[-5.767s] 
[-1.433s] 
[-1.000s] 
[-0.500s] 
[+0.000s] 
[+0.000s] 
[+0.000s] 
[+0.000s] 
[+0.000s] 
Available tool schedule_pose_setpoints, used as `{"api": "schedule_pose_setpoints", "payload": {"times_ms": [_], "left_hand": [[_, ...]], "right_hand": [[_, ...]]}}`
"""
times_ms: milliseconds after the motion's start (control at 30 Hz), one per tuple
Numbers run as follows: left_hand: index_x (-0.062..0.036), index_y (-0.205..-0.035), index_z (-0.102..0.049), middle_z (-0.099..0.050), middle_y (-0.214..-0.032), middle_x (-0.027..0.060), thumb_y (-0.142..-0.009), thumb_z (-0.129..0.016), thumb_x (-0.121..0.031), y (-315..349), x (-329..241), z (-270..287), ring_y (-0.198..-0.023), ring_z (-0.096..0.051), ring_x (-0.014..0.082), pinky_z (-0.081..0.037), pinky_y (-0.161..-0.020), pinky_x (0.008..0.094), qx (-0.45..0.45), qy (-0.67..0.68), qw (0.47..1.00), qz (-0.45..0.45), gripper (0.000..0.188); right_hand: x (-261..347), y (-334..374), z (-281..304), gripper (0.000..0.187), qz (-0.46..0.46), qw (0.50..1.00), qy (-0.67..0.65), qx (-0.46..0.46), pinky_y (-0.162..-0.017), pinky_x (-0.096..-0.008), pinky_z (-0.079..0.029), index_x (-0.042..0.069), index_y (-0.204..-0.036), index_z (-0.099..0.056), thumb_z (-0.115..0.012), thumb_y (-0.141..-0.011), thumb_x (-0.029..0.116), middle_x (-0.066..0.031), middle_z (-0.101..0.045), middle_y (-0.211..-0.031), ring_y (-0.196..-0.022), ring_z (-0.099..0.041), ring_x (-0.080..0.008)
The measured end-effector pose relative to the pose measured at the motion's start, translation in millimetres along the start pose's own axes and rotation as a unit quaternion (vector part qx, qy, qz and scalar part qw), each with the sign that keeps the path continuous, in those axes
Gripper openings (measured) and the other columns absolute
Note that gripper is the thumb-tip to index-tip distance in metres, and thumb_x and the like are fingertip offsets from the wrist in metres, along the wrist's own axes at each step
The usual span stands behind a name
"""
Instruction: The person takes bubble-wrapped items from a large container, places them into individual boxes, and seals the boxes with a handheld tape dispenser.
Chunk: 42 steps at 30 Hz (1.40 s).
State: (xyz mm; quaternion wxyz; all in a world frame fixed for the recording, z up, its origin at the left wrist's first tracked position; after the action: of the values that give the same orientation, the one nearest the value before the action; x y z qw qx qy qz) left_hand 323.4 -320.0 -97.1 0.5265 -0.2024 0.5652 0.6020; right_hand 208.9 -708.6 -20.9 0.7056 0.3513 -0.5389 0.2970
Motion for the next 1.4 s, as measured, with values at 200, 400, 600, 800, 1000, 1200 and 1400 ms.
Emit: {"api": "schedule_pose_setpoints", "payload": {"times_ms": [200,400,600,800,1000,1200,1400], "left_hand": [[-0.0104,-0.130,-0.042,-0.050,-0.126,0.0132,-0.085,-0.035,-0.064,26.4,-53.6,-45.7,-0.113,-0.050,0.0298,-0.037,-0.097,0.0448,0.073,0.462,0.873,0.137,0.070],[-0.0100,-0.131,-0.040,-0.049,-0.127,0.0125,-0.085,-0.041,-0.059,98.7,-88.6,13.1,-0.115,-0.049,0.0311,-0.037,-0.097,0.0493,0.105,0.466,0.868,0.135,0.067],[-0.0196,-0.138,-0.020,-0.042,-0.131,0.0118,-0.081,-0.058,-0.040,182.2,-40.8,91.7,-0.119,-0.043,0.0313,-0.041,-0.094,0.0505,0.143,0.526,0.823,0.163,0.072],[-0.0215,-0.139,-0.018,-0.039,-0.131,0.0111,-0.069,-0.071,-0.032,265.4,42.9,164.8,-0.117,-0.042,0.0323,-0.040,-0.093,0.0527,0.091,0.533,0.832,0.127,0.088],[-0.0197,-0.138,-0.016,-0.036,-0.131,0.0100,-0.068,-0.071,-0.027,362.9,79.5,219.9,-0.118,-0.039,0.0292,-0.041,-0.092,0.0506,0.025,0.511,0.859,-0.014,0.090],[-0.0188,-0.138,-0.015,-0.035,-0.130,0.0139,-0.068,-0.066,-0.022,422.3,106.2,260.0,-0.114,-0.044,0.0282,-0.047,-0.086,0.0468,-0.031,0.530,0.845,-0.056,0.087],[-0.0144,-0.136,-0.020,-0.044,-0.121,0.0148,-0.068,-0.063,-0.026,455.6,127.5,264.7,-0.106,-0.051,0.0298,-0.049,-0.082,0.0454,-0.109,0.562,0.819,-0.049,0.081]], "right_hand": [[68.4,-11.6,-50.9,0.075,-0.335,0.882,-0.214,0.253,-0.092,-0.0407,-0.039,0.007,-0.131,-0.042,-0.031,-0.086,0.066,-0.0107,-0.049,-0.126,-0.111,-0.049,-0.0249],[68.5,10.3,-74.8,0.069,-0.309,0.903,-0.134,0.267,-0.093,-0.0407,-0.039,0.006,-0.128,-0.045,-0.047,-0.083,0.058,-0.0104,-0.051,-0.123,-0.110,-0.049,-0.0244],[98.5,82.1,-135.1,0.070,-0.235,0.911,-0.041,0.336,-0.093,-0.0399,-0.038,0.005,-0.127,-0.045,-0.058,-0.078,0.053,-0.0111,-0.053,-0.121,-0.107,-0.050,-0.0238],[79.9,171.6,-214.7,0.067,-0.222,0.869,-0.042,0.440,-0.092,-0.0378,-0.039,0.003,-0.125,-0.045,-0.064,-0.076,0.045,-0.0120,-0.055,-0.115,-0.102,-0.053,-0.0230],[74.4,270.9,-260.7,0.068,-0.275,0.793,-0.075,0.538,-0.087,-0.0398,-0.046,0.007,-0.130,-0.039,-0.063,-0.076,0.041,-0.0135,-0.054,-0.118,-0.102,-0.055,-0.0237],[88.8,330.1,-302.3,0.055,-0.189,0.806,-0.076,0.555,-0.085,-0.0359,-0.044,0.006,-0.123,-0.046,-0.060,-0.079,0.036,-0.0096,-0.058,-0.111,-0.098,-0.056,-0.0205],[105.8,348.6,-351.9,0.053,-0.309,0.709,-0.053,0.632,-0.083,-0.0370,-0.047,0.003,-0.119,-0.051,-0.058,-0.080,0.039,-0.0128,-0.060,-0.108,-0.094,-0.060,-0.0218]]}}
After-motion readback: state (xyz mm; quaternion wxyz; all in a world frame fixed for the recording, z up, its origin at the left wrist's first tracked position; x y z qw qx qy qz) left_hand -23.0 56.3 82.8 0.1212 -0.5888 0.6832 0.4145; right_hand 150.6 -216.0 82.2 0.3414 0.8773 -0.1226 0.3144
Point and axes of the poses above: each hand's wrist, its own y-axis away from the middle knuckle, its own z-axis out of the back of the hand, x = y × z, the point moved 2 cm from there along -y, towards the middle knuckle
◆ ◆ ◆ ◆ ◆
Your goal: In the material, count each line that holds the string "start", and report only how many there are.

Task output: 2